In the March 15 issue of Neuron, researchers
report a tight correlation between the degree to which communication
was blocked and the severity of patients' symptoms.
This led them to suggest that testing for such
communication breakdowns could greatly improve clinical assessment
and treatment of stroke and other brain injuries.
"For more than a century, we have linked
neurological deficits and their recovery to the damage done to
neurons directly affected by a stroke or other injury," says senior
author Maurizio Corbetta func M.D., the Norman J. Stupp Professor of
Neurology.
"However, we are learning that a lesion in one
part of the brain can impair the function of brain regions not
directly harmed by the lesion. We need to promote use of this more
dynamic view of brain changes after damage."
Researchers studied both
healthy volunteers and a group of 11 patients who
had a stroke on the right side of the brain between
the ear and temple. Every year, strokes in this area
leave three to five million patients with a
condition called spatial neglect.
Patients have trouble paying attention to one
side — they may seem to be unaware of their left arm, for example,
fail to shave the left side of their face or leave boxes blank on
the left side of a form. The condition is most severe in the first
few months following a stroke, but in some patients it becomes a
chronic problem.
For the study, scientists had patients and
healthy volunteers indicate whether they could see an asterisk on
the left or right side of a video screen. While they did this, their
brains were scanned using functional magnetic resonance imaging (MRI).

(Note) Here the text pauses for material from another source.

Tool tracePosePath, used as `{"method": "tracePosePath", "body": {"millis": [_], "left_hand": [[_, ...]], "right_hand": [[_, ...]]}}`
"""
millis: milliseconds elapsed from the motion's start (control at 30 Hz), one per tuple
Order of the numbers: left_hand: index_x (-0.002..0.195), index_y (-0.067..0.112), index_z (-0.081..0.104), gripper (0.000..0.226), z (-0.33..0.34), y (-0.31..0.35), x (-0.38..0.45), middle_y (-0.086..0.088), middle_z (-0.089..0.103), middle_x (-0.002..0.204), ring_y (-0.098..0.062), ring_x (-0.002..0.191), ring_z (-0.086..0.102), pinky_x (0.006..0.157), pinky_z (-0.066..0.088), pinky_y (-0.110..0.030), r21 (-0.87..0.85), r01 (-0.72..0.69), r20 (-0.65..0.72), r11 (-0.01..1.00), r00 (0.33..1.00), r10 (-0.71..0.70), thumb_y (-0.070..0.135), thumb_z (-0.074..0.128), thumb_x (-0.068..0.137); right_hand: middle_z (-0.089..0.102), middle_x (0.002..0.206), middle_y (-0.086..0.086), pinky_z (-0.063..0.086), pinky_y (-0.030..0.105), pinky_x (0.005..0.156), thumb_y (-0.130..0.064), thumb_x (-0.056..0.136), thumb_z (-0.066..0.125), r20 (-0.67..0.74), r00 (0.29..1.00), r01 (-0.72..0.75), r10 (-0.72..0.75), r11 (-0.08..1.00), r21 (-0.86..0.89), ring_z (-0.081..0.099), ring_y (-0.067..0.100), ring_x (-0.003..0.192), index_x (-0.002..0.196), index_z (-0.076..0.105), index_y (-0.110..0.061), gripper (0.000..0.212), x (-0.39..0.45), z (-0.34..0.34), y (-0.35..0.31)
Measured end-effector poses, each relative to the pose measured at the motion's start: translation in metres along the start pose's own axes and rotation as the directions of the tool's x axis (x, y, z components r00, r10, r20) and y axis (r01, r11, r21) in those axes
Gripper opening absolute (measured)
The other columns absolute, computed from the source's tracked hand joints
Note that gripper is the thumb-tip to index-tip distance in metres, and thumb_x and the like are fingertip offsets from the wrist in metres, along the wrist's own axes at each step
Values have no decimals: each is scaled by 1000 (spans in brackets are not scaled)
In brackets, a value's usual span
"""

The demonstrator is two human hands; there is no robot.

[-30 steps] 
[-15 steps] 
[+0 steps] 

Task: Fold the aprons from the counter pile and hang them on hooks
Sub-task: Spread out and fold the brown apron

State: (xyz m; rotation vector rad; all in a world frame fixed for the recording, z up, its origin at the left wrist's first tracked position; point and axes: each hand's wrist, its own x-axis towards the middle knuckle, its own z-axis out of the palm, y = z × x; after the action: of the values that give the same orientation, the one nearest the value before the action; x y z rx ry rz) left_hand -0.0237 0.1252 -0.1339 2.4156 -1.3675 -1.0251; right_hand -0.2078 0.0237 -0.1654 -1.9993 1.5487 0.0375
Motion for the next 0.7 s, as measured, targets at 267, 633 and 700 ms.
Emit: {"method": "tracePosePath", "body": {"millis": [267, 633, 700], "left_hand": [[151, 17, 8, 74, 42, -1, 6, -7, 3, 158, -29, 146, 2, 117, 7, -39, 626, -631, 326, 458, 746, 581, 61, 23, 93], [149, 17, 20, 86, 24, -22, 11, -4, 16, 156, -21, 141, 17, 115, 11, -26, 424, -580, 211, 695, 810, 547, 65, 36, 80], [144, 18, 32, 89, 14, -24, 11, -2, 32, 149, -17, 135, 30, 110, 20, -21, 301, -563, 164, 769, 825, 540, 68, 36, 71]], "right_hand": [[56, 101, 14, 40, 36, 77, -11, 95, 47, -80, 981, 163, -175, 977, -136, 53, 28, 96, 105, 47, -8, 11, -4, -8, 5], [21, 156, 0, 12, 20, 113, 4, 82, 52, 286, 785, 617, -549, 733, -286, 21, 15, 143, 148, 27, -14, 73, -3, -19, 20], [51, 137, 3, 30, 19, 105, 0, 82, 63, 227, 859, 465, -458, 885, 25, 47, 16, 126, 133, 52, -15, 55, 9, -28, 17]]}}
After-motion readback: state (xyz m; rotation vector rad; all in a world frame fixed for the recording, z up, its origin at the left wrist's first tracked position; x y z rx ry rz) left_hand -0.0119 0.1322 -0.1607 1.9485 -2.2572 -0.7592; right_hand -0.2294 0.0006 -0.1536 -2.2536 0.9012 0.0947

Researchers then applied an approach known as functional
connectivity to the results.
"Functional connectivity MRI examines
correlations between spontaneous activity in different brain
regions, providing a peek into the fundamental architecture of the
brain," says lead author Biyu He, a graduate student in
neurosciences.
Patients' brains were scanned within a month of
their stroke and again more than six months later, when the symptoms
of spatial neglect often have started to fade. Scientists paid
particularly close attention to the connection between two brain
networks that help control attention, or what part of the continual
stream of sensory inputs the brain most tightly focuses on.
Researchers found a consistent link between the
severity of spatial neglect symptoms and the degree of impairment in
communication within and between those two networks.
The results further reinforce a theory about
the effects of brain injury that Corbetta and his colleagues have
been building for years. According to the theory, brain injury can
damage give-and-take processes between brain regions that are
essential for the regions' proper function. Regardless of whether
damage directly strikes a brain region in the network or disables
circuitry connecting the regions, the net effect leaves one or more
brain areas stranded like the sole occupant of a seesaw, unable to
operate effectively without its missing partner.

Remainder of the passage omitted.